**What you should do**
All of the data that appears below is to be given again precisely as written.

**Records for processing**
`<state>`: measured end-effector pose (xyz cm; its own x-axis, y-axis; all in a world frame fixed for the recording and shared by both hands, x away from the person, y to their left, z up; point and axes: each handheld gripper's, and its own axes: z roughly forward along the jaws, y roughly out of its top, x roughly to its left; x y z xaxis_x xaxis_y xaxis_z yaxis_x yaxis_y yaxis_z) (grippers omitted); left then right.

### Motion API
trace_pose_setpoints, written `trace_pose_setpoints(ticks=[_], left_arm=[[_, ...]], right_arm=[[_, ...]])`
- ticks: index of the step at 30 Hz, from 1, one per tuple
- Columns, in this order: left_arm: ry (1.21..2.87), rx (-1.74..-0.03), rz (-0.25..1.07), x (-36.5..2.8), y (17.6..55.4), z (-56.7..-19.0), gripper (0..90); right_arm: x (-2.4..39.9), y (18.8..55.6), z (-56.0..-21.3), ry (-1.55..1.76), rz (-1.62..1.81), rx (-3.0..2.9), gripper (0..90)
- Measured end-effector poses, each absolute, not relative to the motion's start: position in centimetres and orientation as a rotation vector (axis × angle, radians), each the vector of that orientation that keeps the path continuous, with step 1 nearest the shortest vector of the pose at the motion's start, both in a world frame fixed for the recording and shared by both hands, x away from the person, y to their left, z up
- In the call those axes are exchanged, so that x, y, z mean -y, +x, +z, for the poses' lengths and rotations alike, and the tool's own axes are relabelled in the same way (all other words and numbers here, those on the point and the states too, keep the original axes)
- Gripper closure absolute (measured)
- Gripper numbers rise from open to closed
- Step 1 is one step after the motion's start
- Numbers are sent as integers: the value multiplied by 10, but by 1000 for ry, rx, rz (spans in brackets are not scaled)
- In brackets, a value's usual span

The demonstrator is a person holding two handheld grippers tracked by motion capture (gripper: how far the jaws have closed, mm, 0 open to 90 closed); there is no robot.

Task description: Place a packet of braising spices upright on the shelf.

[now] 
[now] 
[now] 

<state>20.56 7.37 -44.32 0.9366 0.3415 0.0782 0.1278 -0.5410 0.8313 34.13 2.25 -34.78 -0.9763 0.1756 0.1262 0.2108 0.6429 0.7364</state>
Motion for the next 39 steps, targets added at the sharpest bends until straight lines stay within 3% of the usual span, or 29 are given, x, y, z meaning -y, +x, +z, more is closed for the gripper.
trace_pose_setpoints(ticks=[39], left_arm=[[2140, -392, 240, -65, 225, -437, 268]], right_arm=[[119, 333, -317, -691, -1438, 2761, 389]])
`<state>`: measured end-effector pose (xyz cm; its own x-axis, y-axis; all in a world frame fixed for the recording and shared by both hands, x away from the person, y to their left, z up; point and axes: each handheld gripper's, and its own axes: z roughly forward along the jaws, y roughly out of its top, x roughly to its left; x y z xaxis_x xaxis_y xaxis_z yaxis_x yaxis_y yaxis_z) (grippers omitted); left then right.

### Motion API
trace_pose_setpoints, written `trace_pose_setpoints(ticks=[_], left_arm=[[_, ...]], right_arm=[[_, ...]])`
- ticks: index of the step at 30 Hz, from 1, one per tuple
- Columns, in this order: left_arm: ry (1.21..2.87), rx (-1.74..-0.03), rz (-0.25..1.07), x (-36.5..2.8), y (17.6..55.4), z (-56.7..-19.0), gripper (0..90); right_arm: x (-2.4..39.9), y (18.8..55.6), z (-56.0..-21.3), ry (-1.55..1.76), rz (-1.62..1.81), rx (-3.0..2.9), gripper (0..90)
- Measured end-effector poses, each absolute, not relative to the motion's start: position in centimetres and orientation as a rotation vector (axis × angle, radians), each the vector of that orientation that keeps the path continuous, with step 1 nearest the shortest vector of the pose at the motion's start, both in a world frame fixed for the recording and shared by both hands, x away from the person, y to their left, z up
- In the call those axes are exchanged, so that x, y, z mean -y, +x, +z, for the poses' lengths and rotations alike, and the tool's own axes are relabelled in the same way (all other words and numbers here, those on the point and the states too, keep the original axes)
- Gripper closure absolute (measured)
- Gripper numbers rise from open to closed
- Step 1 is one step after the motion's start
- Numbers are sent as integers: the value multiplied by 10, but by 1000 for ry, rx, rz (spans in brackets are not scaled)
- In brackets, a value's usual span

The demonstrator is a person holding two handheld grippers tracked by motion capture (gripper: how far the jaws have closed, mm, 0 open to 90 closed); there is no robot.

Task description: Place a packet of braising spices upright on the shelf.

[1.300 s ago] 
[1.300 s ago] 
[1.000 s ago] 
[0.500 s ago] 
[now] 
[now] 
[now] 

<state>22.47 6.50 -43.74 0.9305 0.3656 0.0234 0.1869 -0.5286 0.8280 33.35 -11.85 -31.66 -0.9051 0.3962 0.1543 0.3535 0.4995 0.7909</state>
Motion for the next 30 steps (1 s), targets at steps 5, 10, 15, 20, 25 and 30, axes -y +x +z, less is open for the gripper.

**Solution for this problem**
`<state>`: measured end-effector pose (xyz cm; its own x-axis, y-axis; all in a world frame fixed for the recording and shared by both hands, x away from the person, y to their left, z up; point and axes: each handheld gripper's, and its own axes: z roughly forward along the jaws, y roughly out of its top, x roughly to its left; x y z xaxis_x xaxis_y xaxis_z yaxis_x yaxis_y yaxis_z) (grippers omitted); left then right.

### Motion API
trace_pose_setpoints, written `trace_pose_setpoints(ticks=[_], left_arm=[[_, ...]], right_arm=[[_, ...]])`
- ticks: index of the step at 30 Hz, from 1, one per tuple
- Columns, in this order: left_arm: ry (1.21..2.87), rx (-1.74..-0.03), rz (-0.25..1.07), x (-36.5..2.8), y (17.6..55.4), z (-56.7..-19.0), gripper (0..90); right_arm: x (-2.4..39.9), y (18.8..55.6), z (-56.0..-21.3), ry (-1.55..1.76), rz (-1.62..1.81), rx (-3.0..2.9), gripper (0..90)
- Measured end-effector poses, each absolute, not relative to the motion's start: position in centimetres and orientation as a rotation vector (axis × angle, radians), each the vector of that orientation that keeps the path continuous, with step 1 nearest the shortest vector of the pose at the motion's start, both in a world frame fixed for the recording and shared by both hands, x away from the person, y to their left, z up
- In the call those axes are exchanged, so that x, y, z mean -y, +x, +z, for the poses' lengths and rotations alike, and the tool's own axes are relabelled in the same way (all other words and numbers here, those on the point and the states too, keep the original axes)
- Gripper closure absolute (measured)
- Gripper numbers rise from open to closed
- Step 1 is one step after the motion's start
- Numbers are sent as integers: the value multiplied by 10, but by 1000 for ry, rx, rz (spans in brackets are not scaled)
- In brackets, a value's usual span

The demonstrator is a person holding two handheld grippers tracked by motion capture (gripper: how far the jaws have closed, mm, 0 open to 90 closed); there is no robot.

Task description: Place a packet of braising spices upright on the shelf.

[now] 
[now] 
[now] 

<state>20.56 7.37 -44.32 0.9366 0.3415 0.0782 0.1278 -0.5410 0.8313 34.13 2.25 -34.78 -0.9763 0.1756 0.1262 0.2108 0.6429 0.7364</state>
Motion for the next 39 steps, targets added at the sharpest bends until straight lines stay within 3% of the usual span, or 29 are given, x, y, z meaning -y, +x, +z, more is closed for the gripper.
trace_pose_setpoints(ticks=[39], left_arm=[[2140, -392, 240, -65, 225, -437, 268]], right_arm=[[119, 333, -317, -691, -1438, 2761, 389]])
`<state>`: measured end-effector pose (xyz cm; its own x-axis, y-axis; all in a world frame fixed for the recording and shared by both hands, x away from the person, y to their left, z up; point and axes: each handheld gripper's, and its own axes: z roughly forward along the jaws, y roughly out of its top, x roughly to its left; x y z xaxis_x xaxis_y xaxis_z yaxis_x yaxis_y yaxis_z) (grippers omitted); left then right.

### Motion API
trace_pose_setpoints, written `trace_pose_setpoints(ticks=[_], left_arm=[[_, ...]], right_arm=[[_, ...]])`
- ticks: index of the step at 30 Hz, from 1, one per tuple
- Columns, in this order: left_arm: ry (1.21..2.87), rx (-1.74..-0.03), rz (-0.25..1.07), x (-36.5..2.8), y (17.6..55.4), z (-56.7..-19.0), gripper (0..90); right_arm: x (-2.4..39.9), y (18.8..55.6), z (-56.0..-21.3), ry (-1.55..1.76), rz (-1.62..1.81), rx (-3.0..2.9), gripper (0..90)
- Measured end-effector poses, each absolute, not relative to the motion's start: position in centimetres and orientation as a rotation vector (axis × angle, radians), each the vector of that orientation that keeps the path continuous, with step 1 nearest the shortest vector of the pose at the motion's start, both in a world frame fixed for the recording and shared by both hands, x away from the person, y to their left, z up
- In the call those axes are exchanged, so that x, y, z mean -y, +x, +z, for the poses' lengths and rotations alike, and the tool's own axes are relabelled in the same way (all other words and numbers here, those on the point and the states too, keep the original axes)
- Gripper closure absolute (measured)
- Gripper numbers rise from open to closed
- Step 1 is one step after the motion's start
- Numbers are sent as integers: the value multiplied by 10, but by 1000 for ry, rx, rz (spans in brackets are not scaled)
- In brackets, a value's usual span

The demonstrator is a person holding two handheld grippers tracked by motion capture (gripper: how far the jaws have closed, mm, 0 open to 90 closed); there is no robot.

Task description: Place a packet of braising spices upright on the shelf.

[1.300 s ago] 
[1.300 s ago] 
[1.000 s ago] 
[0.500 s ago] 
[now] 
[now] 
[now] 

<state>22.47 6.50 -43.74 0.9305 0.3656 0.0234 0.1869 -0.5286 0.8280 33.35 -11.85 -31.66 -0.9051 0.3962 0.1543 0.3535 0.4995 0.7909</state>
Motion for the next 30 steps (1 s), targets at steps 5, 10, 15, 20, 25 and 30, axes -y +x +z, less is open for the gripper.

The submitted response is complete.